Work item: Would you restate word for word the lines of the listing, beginning at the first and ending with the line that holds "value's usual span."?
- - - -
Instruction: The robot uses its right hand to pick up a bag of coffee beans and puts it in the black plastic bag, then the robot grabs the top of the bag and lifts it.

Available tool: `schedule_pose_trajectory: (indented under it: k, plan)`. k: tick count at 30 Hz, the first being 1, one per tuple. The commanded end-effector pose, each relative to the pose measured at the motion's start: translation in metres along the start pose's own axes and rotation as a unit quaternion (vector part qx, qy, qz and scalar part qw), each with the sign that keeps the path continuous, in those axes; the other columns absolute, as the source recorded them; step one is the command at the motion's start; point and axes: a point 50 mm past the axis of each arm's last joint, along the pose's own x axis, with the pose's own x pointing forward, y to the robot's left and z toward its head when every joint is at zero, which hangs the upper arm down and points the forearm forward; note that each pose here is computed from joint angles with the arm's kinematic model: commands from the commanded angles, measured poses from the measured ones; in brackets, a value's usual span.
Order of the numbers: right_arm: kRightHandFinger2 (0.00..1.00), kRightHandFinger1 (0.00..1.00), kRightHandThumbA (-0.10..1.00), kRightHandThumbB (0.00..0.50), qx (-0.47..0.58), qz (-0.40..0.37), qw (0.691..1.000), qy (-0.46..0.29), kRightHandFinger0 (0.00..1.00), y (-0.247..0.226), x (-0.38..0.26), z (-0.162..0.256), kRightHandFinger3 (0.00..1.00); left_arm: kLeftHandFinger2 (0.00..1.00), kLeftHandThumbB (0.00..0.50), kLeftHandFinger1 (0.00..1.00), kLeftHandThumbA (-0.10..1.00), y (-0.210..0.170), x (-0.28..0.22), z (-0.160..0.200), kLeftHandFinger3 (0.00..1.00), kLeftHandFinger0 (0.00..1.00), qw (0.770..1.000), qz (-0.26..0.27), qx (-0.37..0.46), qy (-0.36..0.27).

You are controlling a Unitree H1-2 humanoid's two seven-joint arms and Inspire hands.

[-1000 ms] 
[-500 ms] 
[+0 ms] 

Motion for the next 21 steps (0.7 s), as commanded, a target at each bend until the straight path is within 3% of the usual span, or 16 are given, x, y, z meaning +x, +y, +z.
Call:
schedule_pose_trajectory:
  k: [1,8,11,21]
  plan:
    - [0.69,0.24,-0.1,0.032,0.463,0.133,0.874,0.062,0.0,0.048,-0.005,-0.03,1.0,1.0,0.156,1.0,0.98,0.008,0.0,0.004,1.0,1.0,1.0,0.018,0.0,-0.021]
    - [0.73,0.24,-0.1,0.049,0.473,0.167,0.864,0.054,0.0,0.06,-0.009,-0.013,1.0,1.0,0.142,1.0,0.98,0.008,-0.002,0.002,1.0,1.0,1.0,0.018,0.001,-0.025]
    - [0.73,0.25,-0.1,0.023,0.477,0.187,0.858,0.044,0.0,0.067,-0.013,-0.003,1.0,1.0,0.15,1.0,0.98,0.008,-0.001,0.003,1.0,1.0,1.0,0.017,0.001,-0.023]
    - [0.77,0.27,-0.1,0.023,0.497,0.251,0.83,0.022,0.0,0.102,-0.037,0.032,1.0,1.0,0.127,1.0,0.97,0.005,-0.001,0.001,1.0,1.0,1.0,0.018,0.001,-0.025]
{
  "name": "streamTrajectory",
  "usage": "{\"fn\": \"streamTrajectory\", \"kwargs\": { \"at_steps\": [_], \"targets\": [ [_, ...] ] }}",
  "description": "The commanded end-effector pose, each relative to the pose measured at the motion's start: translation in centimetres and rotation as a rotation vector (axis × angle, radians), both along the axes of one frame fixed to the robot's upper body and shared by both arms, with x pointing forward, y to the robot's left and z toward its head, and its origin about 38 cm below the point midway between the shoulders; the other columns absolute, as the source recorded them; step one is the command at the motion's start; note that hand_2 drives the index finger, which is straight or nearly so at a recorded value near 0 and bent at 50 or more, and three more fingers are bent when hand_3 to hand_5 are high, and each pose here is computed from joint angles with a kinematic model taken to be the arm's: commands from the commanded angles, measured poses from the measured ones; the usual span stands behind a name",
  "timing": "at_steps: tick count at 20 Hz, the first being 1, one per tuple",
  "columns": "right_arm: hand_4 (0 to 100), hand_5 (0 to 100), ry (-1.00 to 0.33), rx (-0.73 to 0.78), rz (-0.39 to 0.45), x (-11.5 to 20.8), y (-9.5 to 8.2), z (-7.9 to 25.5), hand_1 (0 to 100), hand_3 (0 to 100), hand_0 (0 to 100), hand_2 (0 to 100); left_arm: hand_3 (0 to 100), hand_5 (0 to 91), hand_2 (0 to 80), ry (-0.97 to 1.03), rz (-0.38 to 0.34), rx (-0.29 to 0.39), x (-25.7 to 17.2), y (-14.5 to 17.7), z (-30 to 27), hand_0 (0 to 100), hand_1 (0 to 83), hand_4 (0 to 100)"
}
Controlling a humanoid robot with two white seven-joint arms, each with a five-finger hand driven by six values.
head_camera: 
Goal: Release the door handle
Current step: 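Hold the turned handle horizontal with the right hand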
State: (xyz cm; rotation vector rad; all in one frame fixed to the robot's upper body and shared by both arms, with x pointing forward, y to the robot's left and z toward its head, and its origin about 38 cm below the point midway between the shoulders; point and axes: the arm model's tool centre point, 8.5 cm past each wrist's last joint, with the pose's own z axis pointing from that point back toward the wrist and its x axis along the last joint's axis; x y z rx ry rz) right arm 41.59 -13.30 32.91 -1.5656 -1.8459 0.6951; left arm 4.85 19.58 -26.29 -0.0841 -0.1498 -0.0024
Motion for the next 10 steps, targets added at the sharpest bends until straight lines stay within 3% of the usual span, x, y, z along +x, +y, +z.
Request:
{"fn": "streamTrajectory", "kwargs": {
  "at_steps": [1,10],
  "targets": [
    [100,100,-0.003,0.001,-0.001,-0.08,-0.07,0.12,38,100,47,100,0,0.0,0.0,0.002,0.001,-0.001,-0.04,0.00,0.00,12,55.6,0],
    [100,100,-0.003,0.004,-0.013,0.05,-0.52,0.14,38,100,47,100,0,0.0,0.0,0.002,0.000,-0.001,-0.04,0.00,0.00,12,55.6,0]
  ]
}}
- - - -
Worked solution:
Instruction: The robot uses its right hand to pick up a bag of coffee beans and puts it in the black plastic bag, then the robot grabs the top of the bag and lifts it.

Available tool: `schedule_pose_trajectory: (indented under it: k, plan)`. k: tick count at 30 Hz, the first being 1, one per tuple. The commanded end-effector pose, each relative to the pose measured at the motion's start: translation in metres along the start pose's own axes and rotation as a unit quaternion (vector part qx, qy, qz and scalar part qw), each with the sign that keeps the path continuous, in those axes; the other columns absolute, as the source recorded them; step one is the command at the motion's start; point and axes: a point 50 mm past the axis of each arm's last joint, along the pose's own x axis, with the pose's own x pointing forward, y to the robot's left and z toward its head when every joint is at zero, which hangs the upper arm down and points the forearm forward; note that each pose here is computed from joint angles with the arm's kinematic model: commands from the commanded angles, measured poses from the measured ones; in brackets, a value's usual span.

There's nothing else to the answer.